Dans le cadre du programme de diversification économique Vision 2030, l'Arabie saoudite vise à attirer 100 milliards de dollars d'investissements directs étrangers par an.

"Chaque jour, l'environnement d'investissement s'améliore. Les plus grandes marques du monde viennent s'y installer. Toutes ces marques font énormément de bruit", a ajouté M. Trump.

Un rapport publié par l'Autorité générale des statistiques d'Arabie saoudite en décembre a révélé que les entrées nettes d'investissements directs étrangers ont atteint 24,9 milliards de SR (6,64 milliards de dollars) au troisième trimestre 2025, ce qui représente une augmentation de 34,5 % par rapport à la même période de l'année précédente.

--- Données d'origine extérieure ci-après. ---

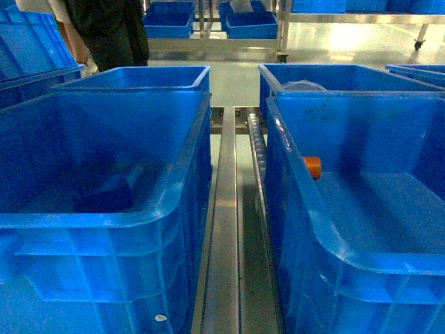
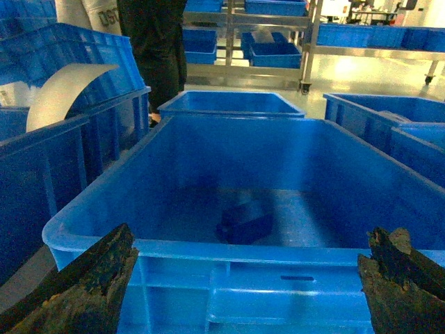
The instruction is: Sort blue parts and orange caps into right shelf containers
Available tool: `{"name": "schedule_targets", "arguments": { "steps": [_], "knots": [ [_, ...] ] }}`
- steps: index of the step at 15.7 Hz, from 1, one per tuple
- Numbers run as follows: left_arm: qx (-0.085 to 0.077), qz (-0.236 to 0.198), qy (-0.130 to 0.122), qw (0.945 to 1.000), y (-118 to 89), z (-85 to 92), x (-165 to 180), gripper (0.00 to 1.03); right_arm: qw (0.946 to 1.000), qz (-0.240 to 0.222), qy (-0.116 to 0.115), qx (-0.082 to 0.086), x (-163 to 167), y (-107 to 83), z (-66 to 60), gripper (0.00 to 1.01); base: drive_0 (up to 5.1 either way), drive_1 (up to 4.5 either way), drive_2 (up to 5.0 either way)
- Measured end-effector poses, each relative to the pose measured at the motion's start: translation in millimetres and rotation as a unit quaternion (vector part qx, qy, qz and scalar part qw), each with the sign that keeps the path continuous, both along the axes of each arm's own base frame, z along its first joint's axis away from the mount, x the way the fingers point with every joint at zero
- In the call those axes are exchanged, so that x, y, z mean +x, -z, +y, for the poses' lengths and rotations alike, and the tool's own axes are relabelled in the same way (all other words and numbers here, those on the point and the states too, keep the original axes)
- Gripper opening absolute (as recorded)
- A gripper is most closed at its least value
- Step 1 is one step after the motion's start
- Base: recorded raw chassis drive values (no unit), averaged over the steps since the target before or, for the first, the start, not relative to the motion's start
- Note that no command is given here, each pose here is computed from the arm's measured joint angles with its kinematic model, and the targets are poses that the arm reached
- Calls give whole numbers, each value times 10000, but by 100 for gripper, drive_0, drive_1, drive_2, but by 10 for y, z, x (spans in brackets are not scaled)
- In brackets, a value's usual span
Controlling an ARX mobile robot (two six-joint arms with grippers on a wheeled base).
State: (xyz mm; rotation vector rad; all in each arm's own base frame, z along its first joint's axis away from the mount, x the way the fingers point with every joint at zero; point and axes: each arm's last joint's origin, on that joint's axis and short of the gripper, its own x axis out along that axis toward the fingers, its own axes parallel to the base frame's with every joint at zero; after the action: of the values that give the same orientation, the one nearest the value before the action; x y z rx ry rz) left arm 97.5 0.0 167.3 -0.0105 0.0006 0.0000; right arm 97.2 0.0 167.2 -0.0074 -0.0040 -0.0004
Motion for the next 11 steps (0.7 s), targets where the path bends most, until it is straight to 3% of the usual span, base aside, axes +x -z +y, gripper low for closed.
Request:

M. Trump a fait ces commentaires alors que le promoteur immobilier saoudien Dar Global a annoncé qu'il lancerait deux projets de luxe portant la marque Trump à Riyad et à Djeddah, d'une valeur totale de 10 milliards de dollars.

Ces projets comprennent le Trump National Golf Course et le Trump International Hotel dans le quartier de Diriyah à Riyad.

Commentant l'attrait de l'Arabie saoudite, M. Trump a déclaré : "La vision de la ville, la vision de ce qui se passe à Riyad, en particulier à Diriyah, est incroyable. Je n'ai jamais rien vu de tel dans ma vie".

Il a ensuite ajouté : "La vision de ce que sera le nouveau Riyad, et la vision de l'ensemble de l'Arabie saoudite qui continue à s'ouvrir - vous voyez toutes ces grandes réformes financières, qui devraient rendre inévitable l'augmentation des investissements en Arabie saoudite. C'est incroyablement excitant.

M. Trump a poursuivi en déclarant que "les meilleurs jours pour l'Arabie saoudite sont à venir", ajoutant : "Même depuis six ou sept ans que je viens dans le pays, ce qui a été construit, ce qui a été fait, est incroyable. Et je pense que le pays devrait être incroyablement fier de lui-même".